Many of the recommendations will be picked up by the Hawaii 2050 Sustainability Plan Task Force, which was created by the Legislature last year despite Lingle's veto, said Sen. Russell Kokubun (D, Puna-Kau-Kona), chairman of the task force.
Kokubun said that any plan for Hawaii's economic future needs to consider the needs of all members of the community.
"Many of us feel that there is tremendous prosperity in this state, but it's not across the board," Kokubun said. "There are many segments of the community who do not share in this prosperity. We need to consider why we have such a large homeless population and why there is so much drug abuse and look at all of these types of issues if we are to plan for the future."
When it comes to economics, the state can't afford not to talk about quality-of-life issues like home ownership, affordable housing and ending homelessness, said Dale Tomei, education coordinator at the Hawaii Homeownership Center.
No matter how good the state's economy is, it can't be sustained if the work force can't afford to buy homes, Tomei said, praising the commission for its concern about the widening gap between what the typical working family can afford and the state's median home prices.
"The rising cost of everything has made it a lot more difficult for a lot of our families," said Tomei, who bought his first home in 1996 in Royal Kunia after saving $36,000 with his wife, Julie.
Education and home ownership programs are one of the keys to ending homelessness and improving the quality of life for Hawaii's residents, he said.
BROAD RANGE OF SUGGESTIONS FOR ACTION
Some recommendations of Gov. Linda Lingle's economic commission:
» The city and the Hawaii Community Development Authority should develop affordable housing at the former Barbers Point Naval Air Station at Kalaeloa.
» State and county governments should adopt standardized impact fees and the balance of land-use authority should reside with the counties.
» The Department of Education should have flexibility in hiring qualified teacher and principal applicants.

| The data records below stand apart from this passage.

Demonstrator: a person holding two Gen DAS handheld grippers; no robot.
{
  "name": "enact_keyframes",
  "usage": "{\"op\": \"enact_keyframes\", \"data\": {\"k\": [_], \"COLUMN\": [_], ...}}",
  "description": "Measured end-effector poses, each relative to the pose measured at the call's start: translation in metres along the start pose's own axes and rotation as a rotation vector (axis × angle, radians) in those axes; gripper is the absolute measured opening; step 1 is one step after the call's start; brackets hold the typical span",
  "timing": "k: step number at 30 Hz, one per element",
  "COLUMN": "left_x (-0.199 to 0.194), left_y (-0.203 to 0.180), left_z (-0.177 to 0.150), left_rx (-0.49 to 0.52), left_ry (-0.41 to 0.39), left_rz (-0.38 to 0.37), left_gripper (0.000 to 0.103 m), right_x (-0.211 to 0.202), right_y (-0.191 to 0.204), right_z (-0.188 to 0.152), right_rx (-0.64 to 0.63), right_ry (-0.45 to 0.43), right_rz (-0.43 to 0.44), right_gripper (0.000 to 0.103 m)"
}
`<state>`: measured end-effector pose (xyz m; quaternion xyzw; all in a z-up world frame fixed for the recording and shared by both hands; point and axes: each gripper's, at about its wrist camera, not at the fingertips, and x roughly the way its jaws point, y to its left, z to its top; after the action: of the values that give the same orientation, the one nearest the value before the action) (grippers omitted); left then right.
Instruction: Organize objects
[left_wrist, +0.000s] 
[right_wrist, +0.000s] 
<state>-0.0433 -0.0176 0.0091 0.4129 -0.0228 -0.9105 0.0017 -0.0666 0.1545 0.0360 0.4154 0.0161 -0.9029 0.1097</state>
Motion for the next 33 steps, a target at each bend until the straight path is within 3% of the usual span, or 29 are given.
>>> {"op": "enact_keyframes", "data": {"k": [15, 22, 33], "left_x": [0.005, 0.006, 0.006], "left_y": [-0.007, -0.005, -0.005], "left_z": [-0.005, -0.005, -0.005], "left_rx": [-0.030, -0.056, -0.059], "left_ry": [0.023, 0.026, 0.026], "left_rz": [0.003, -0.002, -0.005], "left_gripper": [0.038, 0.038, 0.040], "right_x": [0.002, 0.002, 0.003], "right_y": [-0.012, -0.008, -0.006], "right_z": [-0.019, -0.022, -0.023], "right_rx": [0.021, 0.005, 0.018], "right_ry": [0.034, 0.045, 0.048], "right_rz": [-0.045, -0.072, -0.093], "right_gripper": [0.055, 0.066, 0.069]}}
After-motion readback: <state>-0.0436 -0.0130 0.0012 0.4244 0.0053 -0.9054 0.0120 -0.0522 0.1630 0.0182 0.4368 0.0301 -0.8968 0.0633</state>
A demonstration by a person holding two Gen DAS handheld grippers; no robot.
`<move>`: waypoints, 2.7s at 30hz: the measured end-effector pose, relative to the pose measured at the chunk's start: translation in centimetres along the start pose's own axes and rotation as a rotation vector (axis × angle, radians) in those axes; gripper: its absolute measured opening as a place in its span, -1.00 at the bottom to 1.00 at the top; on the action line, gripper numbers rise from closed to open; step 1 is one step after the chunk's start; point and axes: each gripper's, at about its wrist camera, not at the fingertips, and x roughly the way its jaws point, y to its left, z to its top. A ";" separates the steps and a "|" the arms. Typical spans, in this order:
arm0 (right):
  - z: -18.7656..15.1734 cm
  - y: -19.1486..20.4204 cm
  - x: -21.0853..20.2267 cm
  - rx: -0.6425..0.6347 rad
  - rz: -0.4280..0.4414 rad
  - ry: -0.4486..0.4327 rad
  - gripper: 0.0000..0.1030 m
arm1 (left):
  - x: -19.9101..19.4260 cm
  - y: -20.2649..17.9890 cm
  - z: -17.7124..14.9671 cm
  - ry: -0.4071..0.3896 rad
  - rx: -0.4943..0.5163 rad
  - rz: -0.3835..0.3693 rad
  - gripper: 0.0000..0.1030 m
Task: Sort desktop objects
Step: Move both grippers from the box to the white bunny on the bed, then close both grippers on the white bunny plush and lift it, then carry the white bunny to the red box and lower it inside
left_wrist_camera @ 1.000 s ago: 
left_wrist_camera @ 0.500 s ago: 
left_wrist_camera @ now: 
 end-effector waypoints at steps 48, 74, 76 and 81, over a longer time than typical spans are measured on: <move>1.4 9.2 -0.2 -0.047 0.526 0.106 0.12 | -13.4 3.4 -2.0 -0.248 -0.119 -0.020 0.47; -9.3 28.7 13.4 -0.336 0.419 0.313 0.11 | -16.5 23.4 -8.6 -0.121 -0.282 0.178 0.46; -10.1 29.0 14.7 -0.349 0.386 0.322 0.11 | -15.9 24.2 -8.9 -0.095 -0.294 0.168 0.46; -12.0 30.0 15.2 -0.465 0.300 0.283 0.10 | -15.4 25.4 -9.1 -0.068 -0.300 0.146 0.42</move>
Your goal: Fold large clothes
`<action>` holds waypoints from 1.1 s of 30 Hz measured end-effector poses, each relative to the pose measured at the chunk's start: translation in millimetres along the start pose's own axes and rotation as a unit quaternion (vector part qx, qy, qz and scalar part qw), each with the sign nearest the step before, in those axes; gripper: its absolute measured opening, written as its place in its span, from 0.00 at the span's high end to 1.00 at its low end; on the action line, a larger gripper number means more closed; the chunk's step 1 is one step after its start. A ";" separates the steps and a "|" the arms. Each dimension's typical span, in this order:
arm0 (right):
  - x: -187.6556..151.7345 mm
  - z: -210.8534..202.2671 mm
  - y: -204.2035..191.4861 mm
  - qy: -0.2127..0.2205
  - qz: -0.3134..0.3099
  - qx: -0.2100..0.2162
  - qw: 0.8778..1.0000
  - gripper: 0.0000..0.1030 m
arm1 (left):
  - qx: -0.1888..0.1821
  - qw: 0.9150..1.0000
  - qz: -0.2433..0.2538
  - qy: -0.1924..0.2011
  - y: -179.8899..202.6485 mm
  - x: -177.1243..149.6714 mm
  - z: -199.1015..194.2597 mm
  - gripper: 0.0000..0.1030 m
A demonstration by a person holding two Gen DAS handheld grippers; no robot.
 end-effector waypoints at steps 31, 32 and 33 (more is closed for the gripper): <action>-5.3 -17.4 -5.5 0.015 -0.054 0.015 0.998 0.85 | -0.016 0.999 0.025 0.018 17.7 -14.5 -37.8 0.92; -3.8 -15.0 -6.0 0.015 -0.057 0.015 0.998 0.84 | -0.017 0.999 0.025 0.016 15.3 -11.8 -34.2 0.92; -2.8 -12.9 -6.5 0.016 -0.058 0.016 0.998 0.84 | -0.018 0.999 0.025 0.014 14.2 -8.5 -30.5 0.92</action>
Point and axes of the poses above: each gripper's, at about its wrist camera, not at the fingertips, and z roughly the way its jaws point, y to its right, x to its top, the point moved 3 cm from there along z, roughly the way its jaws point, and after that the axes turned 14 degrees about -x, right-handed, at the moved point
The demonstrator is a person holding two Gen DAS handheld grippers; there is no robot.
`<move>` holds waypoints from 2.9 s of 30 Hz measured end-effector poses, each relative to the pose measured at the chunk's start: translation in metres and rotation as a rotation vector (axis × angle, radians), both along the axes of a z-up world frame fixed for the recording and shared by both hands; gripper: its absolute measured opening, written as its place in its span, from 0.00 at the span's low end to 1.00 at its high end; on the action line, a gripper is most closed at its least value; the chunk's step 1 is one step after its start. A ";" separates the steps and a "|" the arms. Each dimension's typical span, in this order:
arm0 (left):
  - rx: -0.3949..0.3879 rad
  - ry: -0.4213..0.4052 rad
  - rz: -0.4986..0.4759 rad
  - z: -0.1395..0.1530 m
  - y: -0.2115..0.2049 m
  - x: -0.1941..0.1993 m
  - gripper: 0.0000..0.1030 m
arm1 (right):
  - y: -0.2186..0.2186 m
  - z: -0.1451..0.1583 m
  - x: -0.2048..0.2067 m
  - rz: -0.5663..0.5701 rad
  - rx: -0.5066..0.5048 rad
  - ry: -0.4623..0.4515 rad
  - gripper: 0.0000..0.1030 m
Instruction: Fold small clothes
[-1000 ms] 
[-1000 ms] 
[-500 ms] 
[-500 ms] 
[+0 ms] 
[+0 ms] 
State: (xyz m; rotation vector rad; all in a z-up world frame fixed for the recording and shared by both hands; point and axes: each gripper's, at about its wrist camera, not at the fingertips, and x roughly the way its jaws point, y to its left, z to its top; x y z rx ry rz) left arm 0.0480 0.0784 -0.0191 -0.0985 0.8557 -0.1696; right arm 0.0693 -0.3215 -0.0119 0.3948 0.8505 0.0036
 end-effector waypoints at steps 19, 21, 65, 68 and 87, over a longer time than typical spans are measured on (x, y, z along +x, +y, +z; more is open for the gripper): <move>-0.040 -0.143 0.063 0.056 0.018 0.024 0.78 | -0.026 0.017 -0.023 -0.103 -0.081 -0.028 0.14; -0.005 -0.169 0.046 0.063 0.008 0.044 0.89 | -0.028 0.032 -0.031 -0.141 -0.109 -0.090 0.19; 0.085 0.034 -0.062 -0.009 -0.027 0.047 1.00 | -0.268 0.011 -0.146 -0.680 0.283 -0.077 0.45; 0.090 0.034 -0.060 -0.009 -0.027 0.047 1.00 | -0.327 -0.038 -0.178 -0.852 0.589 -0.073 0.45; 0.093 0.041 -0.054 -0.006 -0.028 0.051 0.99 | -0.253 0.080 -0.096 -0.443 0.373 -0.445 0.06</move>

» The University of Hawaii should partner with the Navy to establish a university-affiliated research center.
» The University of Hawaii community colleges should establish a set of "rapid response" work-force training programs.
» New legislation should address renewable energy.
» Energy tax credits should be extended.
» A regional health information organization should be formed to develop a medical records system and digital connectivity among health-care providers.
» There should be additional financial support for watershed management.
» Owners of agricultural lands should be allowed to apply for rezoning to allow development on the boundaries of agricultural subdivisions, with a buffer green-belt required to separate the residential and agricultural land.
» Honolulu Airport should be redeveloped into a state-of-the-art facility and neighbor island airports should be upgraded.
» A public/private partnership should be formed to meet the needs of commercial and the state should be allowed to lease small-boat harbors to counties or private concessionaires.